> What is being asked
Scan the entries below and return each line that contains "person".

> Material to process
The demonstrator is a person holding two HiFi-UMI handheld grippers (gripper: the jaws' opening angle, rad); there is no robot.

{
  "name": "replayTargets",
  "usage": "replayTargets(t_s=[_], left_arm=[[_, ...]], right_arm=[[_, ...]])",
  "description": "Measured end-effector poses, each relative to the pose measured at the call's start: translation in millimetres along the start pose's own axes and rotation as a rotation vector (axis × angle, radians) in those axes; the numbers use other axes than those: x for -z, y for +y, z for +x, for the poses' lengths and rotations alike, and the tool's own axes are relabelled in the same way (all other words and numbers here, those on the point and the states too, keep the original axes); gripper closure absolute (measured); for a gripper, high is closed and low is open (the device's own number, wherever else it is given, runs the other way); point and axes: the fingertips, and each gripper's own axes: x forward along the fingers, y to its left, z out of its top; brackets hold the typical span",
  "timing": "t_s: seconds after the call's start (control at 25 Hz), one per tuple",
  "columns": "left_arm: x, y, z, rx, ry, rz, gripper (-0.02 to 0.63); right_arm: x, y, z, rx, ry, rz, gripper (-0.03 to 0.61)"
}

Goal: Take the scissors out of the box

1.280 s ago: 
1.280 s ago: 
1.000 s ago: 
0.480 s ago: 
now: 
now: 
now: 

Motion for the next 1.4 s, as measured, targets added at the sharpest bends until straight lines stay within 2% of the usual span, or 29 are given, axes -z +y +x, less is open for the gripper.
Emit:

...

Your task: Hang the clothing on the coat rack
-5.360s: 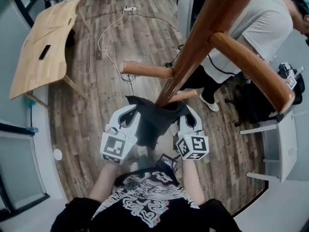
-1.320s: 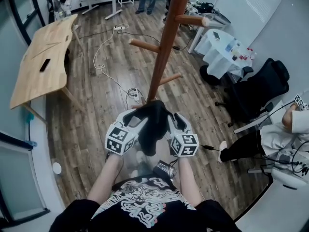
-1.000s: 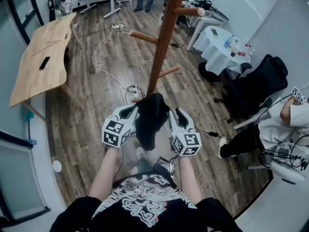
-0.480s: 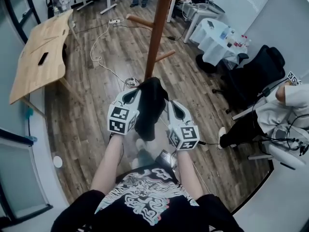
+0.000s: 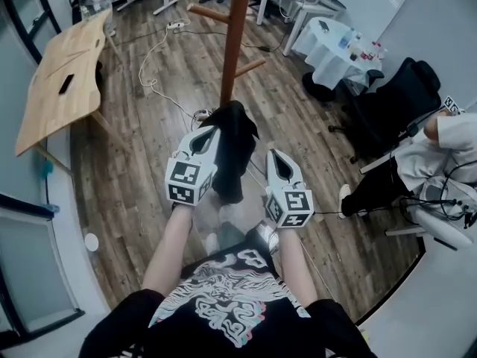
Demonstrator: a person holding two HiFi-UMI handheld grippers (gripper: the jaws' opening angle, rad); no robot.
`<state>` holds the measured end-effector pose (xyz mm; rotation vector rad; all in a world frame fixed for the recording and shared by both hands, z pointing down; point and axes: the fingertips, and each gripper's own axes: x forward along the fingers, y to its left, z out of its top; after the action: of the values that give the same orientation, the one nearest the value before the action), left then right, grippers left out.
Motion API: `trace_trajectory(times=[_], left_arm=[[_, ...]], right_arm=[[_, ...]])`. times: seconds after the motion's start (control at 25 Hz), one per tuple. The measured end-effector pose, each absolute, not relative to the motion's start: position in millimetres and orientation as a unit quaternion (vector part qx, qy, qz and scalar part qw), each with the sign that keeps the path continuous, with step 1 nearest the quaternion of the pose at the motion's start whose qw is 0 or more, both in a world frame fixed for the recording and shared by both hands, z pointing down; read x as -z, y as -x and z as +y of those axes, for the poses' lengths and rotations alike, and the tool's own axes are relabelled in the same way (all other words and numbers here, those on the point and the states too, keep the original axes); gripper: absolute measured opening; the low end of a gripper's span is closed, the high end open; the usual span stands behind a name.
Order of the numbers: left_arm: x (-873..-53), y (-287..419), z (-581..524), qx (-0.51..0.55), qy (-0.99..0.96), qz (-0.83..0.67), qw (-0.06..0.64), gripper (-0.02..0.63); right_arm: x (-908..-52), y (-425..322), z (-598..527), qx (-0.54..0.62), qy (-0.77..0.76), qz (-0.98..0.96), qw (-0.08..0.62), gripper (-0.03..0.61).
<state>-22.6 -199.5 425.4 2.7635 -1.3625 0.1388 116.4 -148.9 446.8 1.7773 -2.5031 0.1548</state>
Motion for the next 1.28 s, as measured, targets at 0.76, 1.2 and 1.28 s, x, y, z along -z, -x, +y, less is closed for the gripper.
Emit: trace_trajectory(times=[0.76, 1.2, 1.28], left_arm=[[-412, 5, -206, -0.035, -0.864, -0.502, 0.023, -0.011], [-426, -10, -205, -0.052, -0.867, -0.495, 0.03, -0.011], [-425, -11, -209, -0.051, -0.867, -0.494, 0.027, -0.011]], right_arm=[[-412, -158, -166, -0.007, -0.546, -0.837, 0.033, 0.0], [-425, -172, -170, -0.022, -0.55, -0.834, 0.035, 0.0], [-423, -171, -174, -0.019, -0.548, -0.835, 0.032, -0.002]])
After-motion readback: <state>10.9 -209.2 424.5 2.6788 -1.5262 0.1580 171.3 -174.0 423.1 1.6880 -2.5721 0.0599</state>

> Answer to this exercise
The demonstrator is a person holding two HiFi-UMI handheld grippers (gripper: the jaws' opening angle, rad); there is no robot.
Demonstrator: a person holding two HiFi-UMI handheld grippers (gripper: the jaws' opening angle, rad); no robot.

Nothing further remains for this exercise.